Sock Puppet: My friend created an online persona and pretended she was a boy and I kind of fell for this fake boy and then when I found out he wasn't real I was crushed and I haven't talked to her since and I don't ever want to. Should I?

John: Wow, I mean obviously I'm of the biased opinion that everyone should read "Will Grayson, Will Grayson", the new book I wrote with David Levithan but you, really should.

Sock Puppet: I'm about to graduate from college and I don't know w...

John: Let me cut you off right there. What you need to do is read David Foster Wallace's brilliant commencement speech "This is water" a link to which I have conveniently posted, in my pants.

Sock Puppet: I wanna meet some nerd girls.

John: Ok, first off you probably should try and say that in a less creepy fashion. But if you wanna meet nerd girls, let me recommend book events. Actually for those of you who live near Indianapolis I'm doing an event with E. Lockhart tomorrow, Saturday, at 2pm link in the doobly doo. And for those of you in Australia, New Zealand David Levithan my co author is on tour right now more info in the doobly doo!

Sock Puppet: I'm a high school freshman and I have no clue what to major in in college. I don't know what to do with my life.

John: That's because you're a high school freshmen you're not supposed to know what you wanna do with your life. Now if you were a college junior or something who didn't know what to major in I'd be concerned.

Sock Puppet: I'm a college junior and I just don't know what to major in.

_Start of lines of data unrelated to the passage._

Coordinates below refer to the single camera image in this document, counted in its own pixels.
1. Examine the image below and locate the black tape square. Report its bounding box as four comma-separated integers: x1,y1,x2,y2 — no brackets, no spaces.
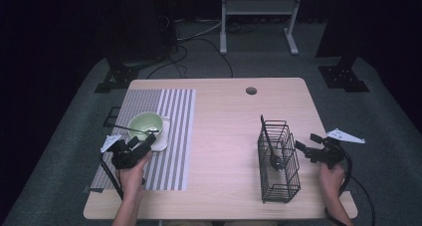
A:
102,106,122,128

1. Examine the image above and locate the grey striped placemat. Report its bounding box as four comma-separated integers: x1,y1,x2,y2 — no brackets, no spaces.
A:
90,88,197,191

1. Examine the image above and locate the white metal stand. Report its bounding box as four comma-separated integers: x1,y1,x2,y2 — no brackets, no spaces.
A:
218,0,305,57

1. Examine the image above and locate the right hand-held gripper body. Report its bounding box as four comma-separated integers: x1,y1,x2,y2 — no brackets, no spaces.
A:
308,128,366,170

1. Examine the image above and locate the dark tape piece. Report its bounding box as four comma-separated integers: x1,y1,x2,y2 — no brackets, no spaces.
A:
83,185,105,194

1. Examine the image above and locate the person's left hand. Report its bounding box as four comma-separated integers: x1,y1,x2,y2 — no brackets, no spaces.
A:
117,150,154,201

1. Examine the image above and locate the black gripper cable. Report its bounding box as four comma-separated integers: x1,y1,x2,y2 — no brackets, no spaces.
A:
323,150,376,226
100,151,124,201

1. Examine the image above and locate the black ladle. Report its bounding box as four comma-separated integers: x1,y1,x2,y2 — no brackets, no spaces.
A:
260,114,287,171

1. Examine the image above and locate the green bowl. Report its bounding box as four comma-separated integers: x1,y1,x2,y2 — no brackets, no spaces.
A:
126,112,164,142

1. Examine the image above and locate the silver spoon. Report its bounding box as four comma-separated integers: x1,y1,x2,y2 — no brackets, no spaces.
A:
106,122,160,135

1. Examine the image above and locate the black floor cable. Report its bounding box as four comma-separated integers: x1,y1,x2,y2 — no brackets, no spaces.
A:
145,36,234,80

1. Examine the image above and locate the black wire basket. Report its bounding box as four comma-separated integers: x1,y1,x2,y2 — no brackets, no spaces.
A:
257,114,303,204

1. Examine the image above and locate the dark cabinet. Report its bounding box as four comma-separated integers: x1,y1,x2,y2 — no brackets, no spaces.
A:
105,0,178,65

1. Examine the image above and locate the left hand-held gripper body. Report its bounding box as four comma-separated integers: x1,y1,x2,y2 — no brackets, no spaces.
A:
100,133,149,170

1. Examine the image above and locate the person's right hand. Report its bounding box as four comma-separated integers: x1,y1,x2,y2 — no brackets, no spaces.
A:
317,162,346,201

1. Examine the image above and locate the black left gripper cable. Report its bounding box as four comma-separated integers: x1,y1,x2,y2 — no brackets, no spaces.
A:
100,151,124,201

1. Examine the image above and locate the grey floor cable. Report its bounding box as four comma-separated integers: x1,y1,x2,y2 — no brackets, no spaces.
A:
176,19,224,43

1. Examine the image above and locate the black stand base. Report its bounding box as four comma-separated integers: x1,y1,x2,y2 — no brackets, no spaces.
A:
94,58,141,95
317,64,370,94

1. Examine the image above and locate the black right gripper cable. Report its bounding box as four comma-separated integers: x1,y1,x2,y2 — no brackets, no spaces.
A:
323,150,376,226

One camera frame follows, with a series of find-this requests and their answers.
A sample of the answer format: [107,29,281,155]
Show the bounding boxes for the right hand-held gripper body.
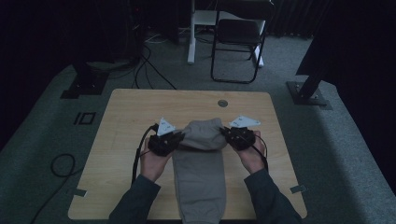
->
[225,115,262,152]

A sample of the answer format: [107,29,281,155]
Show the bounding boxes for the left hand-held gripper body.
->
[147,117,185,158]

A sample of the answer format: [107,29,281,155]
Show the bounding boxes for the grey pants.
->
[171,117,229,224]

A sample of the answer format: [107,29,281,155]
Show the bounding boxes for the person's right hand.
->
[237,130,268,175]

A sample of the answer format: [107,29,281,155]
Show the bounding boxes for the person's left hand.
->
[139,137,173,183]

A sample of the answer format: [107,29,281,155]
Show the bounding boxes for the black metal stand base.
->
[60,61,110,100]
[286,40,332,110]

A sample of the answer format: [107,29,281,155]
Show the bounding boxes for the black folding chair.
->
[210,0,276,85]

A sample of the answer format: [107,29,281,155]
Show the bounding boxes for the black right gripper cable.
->
[247,133,270,173]

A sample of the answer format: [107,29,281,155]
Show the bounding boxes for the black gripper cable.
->
[131,123,160,185]
[247,133,270,173]

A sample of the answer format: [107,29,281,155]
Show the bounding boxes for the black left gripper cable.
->
[131,123,160,185]

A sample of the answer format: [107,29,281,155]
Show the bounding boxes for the black floor cables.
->
[132,46,177,91]

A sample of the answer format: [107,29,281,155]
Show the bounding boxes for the white desk frame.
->
[187,0,266,68]

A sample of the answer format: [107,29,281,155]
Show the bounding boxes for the black floor cable loop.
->
[30,152,84,224]

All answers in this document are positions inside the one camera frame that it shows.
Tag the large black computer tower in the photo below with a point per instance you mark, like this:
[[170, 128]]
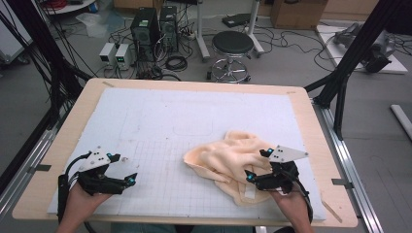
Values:
[[144, 32]]

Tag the thin wooden strip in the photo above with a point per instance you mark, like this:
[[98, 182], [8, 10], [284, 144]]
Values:
[[332, 212]]

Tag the white round table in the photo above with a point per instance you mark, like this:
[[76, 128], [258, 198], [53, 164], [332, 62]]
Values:
[[71, 8]]

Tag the black metal frame stand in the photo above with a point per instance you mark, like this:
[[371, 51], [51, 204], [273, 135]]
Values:
[[353, 55], [42, 42]]

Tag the person's left hand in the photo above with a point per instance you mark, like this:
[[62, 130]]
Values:
[[84, 200]]

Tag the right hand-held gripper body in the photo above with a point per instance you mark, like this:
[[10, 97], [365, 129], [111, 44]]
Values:
[[278, 178]]

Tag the white base board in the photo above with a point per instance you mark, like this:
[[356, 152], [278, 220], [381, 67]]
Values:
[[336, 51]]

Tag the white desk leg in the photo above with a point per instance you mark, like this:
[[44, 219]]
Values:
[[254, 32], [201, 35]]

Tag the black flat device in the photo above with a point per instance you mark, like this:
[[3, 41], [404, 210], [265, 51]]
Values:
[[235, 20]]

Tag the slim black computer tower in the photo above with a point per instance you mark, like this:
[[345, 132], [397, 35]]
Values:
[[168, 29]]

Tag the cardboard box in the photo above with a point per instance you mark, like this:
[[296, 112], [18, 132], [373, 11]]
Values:
[[298, 14]]

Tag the peach towel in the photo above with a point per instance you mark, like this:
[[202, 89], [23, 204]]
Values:
[[226, 161]]

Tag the grey metal clamp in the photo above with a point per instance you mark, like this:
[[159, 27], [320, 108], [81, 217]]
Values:
[[40, 167], [341, 183]]

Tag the person's right hand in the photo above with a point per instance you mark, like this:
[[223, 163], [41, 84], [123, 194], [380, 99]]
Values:
[[291, 202]]

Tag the white power supply unit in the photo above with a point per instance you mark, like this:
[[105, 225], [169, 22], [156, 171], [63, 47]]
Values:
[[123, 55], [107, 54]]

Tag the aluminium rail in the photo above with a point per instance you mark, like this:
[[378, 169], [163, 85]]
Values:
[[29, 161], [343, 161]]

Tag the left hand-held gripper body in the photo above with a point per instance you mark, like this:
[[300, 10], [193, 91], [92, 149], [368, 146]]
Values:
[[97, 181]]

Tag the clear plastic bag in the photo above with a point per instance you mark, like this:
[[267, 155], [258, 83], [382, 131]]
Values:
[[97, 26]]

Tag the black round stool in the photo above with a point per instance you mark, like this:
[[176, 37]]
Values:
[[232, 42]]

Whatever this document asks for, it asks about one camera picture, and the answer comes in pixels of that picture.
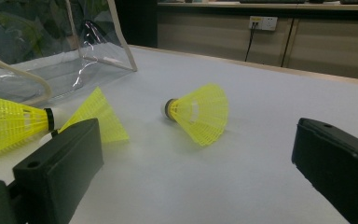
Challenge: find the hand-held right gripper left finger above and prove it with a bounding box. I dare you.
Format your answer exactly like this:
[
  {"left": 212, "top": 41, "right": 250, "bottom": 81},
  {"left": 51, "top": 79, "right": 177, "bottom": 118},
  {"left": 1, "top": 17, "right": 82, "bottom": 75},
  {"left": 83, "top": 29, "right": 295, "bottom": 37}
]
[{"left": 12, "top": 117, "right": 104, "bottom": 224}]

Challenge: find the white wall socket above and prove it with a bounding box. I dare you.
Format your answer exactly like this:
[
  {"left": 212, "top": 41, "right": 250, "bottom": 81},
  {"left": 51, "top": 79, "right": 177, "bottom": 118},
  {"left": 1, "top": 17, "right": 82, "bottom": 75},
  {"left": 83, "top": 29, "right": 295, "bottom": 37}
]
[{"left": 248, "top": 15, "right": 279, "bottom": 32}]

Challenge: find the clear plastic bag beige trim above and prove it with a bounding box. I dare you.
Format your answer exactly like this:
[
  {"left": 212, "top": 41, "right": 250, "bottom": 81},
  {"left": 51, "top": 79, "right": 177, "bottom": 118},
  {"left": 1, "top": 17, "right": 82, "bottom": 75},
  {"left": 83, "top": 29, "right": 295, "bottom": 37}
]
[{"left": 0, "top": 0, "right": 138, "bottom": 106}]

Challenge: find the yellow plastic shuttlecock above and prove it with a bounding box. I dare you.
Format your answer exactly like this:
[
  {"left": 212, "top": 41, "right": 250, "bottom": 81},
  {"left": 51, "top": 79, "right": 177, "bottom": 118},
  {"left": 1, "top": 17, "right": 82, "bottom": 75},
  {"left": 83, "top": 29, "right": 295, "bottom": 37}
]
[
  {"left": 0, "top": 92, "right": 73, "bottom": 158},
  {"left": 40, "top": 86, "right": 131, "bottom": 146},
  {"left": 160, "top": 82, "right": 230, "bottom": 147}
]

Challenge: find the white table mat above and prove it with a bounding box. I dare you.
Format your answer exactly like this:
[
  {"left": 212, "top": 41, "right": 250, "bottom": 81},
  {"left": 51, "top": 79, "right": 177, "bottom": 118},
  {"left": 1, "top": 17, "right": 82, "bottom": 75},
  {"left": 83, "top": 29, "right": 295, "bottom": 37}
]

John: Yes, see you I am concerned about. However you are coming to the worst possible person for advice. When I was a junior in college in Kenyon College in Gambier Ohio someone called me and said "You really need to pick a major" and I was like "Can you pick for me?" and the person on the phone said "Well the departments you've taken the most classes in are English and Religious Studies" and I said "Ok then I will double major in those." Honestly I think majors are overrated. I will remind you that Hank Green majored in Biochemistry and yet Hank here we are. You, judging from your video on Wednesday, a rapper. And me, a person who talks to blind sock puppets... in his basement... while wearing a pizza suit.

Sock Puppet: I'm out to a lot of my friends but my parents are incredibly religious and conservative. How do i tell them their son is gay?

John: Well it's your life and you're gonna have to choose when and how to tell them but ultimately all you can do is be honest. But I will say that as far as i'm concerned your being gay is not political or a religious issue. And even if you don't hear this from your parents I think it's important for you to know that there are many deeply religious Christians who believe that being the person who God made you does not and cannot separate you from God's love.

Sock Puppet: My dog eats all my mom's romance novels. How do I get her to stop?

John: Wait a second. Are we trying to get mom to stop buying romance novels or are we trying to get the dog to stop eating them. I can't tell because of your pronouns ambiguous antecedent.

So Hank that's my advice for the day, pay attention to your pronouns, don't worry so much about kissing and read David Foster Wallace. Hank in other news, as you know, one of our favorite Nerdfighters Esther Earl is sick. Hugggsss Esther. We thought it would be nice if on mass we all kind of signed her guest book to say that we're thinking of her and we think that she's awesome. the link to do that is located in my pants.

Hank, thank you for getting Will Wheaton to say hello to me and thank you for your amazingly good rapping. I'll see you on Monday.